Blackberries are fruit and phones and they are not black.
Blues.
If fairies showed themselves to me, they would, on this day, have been dressed in these flowers.
But why is the rum gone? Metaphorically speaking, of course. This is beer. More specifically, mine was. Hers is.
Gimmick. Sam Adams, your glass is not needed. I have too many. But your friends, the ones that told me about the design, the superior bubbly technology, were convincing. I am convinced. I will take it home.
Rain. I am behind these window blinds, shut in by the door, quiet. Interrupted. The force of these convocations of molecules, hurtling from some cloud that grew tired of the weight. When I open the door, it is true; rain. Heavy, violent, creating a wind of its own. I sit under the small roof overhang, protection--almost. A little spray, a little cold; trees dimly illuminated in their sway-dance, twisting above houses.
Pizza and conversation. Birthday. I owe my friend a present. From last year. It would be bad, but the wait has meant an even better present, an understanding of what will mean the most when she and her future husband are overseas, away from family, away from these rolling hills and pine trees. I purchase the petals; three canvases, bought from a family man with hair wrapped in a tower of religion. Devotion. She will like it; she has approved my idea, picked the scenes that resonate most, and I will paint in time for them to become hers, and later journey across the waters to Germany. Pizza. Conversation. Art and friendship.

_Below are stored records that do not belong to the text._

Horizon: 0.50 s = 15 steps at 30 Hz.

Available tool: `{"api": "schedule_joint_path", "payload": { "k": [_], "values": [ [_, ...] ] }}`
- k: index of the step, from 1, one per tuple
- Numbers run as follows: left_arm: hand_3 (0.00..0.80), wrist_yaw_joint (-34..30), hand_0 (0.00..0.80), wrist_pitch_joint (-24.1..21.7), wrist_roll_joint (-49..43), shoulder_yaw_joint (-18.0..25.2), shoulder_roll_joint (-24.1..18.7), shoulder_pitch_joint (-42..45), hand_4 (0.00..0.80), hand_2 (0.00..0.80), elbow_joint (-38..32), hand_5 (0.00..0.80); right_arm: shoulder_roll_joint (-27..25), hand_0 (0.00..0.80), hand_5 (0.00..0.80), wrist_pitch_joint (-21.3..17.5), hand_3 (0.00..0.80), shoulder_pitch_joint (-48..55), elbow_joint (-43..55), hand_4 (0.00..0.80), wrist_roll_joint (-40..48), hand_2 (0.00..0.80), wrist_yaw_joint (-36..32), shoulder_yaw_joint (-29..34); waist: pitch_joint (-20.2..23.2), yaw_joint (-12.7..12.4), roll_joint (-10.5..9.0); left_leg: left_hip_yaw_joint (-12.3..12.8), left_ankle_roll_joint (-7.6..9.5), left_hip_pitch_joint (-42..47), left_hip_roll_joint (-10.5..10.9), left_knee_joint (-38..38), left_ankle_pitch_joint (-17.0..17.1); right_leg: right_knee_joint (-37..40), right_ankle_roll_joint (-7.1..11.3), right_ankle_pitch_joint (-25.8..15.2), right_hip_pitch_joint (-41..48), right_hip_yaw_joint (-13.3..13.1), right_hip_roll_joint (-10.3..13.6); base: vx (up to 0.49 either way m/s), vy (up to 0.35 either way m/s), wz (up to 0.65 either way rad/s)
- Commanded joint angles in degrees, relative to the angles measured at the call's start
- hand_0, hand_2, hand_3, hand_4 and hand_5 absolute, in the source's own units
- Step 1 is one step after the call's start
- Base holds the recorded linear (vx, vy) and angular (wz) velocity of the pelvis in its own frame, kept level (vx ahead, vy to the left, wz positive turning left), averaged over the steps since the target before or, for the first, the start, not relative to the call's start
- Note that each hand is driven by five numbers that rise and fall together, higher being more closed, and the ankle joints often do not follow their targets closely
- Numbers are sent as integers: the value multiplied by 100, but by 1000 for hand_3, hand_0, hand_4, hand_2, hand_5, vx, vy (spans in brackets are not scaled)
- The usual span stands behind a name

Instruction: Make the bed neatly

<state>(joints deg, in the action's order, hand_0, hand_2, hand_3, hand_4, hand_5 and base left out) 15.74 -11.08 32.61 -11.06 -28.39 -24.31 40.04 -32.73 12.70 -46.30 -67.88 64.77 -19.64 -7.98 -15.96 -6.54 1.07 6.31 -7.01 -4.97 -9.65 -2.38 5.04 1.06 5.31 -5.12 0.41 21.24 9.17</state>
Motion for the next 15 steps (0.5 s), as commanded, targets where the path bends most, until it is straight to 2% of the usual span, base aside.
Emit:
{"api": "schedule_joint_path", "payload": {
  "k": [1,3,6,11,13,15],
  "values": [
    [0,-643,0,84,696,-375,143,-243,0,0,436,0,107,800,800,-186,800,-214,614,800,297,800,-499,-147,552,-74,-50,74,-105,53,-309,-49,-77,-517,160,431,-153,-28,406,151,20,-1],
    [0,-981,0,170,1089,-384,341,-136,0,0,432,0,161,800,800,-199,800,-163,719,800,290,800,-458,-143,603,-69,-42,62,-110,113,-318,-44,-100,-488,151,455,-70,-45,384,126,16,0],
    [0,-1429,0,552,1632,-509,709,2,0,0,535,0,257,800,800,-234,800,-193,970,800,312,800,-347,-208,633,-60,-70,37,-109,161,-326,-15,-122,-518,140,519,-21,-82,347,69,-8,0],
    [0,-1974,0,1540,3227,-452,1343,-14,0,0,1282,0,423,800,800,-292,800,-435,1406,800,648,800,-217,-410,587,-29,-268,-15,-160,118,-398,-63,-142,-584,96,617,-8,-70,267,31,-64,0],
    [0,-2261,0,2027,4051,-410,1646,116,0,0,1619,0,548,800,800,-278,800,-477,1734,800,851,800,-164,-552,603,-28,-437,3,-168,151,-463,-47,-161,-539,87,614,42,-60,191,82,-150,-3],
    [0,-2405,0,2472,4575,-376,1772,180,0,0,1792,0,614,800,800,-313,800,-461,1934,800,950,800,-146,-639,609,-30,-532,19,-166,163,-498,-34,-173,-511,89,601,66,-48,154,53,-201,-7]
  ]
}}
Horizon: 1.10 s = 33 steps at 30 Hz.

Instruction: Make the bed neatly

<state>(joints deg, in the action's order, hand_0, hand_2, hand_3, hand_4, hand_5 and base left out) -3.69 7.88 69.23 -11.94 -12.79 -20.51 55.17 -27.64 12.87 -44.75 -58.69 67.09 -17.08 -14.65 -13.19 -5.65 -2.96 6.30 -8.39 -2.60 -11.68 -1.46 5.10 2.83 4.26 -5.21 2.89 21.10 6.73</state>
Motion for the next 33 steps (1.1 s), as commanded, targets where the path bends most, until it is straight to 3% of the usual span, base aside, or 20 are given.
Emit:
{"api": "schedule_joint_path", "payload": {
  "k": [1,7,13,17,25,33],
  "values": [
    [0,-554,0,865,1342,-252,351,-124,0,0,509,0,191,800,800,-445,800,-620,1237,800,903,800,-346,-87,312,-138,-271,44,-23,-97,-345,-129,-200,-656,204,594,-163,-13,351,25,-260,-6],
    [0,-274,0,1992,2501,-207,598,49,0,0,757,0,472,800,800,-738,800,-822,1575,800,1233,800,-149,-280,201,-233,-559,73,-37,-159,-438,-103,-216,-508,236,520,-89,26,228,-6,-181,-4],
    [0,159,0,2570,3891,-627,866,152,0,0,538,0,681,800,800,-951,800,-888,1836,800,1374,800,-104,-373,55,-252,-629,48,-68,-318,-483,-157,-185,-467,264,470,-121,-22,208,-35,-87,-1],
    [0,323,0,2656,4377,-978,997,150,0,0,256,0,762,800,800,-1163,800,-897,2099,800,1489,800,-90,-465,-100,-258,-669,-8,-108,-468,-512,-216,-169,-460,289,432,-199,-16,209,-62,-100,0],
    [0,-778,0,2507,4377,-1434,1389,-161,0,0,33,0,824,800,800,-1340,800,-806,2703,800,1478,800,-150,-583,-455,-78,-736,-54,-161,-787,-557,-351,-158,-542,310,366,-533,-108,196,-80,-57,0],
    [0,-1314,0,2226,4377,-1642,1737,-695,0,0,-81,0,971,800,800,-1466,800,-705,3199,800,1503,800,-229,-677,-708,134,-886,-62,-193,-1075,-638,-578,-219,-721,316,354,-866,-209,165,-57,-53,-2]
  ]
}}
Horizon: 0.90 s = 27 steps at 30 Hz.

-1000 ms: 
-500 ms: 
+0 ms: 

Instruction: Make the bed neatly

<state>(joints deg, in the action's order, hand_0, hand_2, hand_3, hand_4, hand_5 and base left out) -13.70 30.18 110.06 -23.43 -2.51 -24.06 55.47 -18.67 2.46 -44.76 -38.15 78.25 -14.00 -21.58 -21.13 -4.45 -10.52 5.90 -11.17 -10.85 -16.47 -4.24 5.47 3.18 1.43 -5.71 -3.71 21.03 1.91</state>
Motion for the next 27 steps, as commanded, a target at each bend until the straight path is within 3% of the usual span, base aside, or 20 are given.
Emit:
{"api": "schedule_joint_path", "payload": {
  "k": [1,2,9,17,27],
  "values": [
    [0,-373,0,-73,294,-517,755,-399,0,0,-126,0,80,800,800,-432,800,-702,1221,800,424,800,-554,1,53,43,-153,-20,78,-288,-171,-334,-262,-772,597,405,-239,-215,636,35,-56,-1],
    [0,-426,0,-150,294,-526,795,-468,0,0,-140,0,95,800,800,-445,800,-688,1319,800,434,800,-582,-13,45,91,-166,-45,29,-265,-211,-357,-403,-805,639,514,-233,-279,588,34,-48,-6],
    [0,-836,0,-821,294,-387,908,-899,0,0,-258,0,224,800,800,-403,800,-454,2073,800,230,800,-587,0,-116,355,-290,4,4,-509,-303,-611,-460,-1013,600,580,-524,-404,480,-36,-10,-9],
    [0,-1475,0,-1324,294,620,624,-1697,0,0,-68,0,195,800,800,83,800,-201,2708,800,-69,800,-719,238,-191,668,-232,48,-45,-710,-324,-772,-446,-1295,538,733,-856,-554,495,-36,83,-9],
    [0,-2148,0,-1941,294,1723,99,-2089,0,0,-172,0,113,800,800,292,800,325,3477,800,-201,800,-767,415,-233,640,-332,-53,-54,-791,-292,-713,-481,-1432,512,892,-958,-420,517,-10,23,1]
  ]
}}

Spring, its radiant excesses emerging from quiet metaphorical sleep in warming tangible soil. Flashes of yellow, white, pink, purple, blue, yellow. North Carolina confuses itself, not knowing whether to grey the skies to assist the contrast of vibrancy, or compliment the prosperity of life with fluff in the azure expanse, golden orb crowning where ageless cultures were in turn confused, sacrifices made to a day-star. Celebration of renewal, Persephone re-emerging from the deep, met by the colours of her joyous mother. Spring.
Church. All the candid pictures I love to capture of my friends, sometimes falling back upon my head when they take hold of my camera. A moment to see myself as others might.
Percy on the rug. A collision of pattern an color, living and motionless, neither of them stagnant, both of them sometimes questionably clean. Ancient Egyptian deity on top of inspired cliche turkish swirls.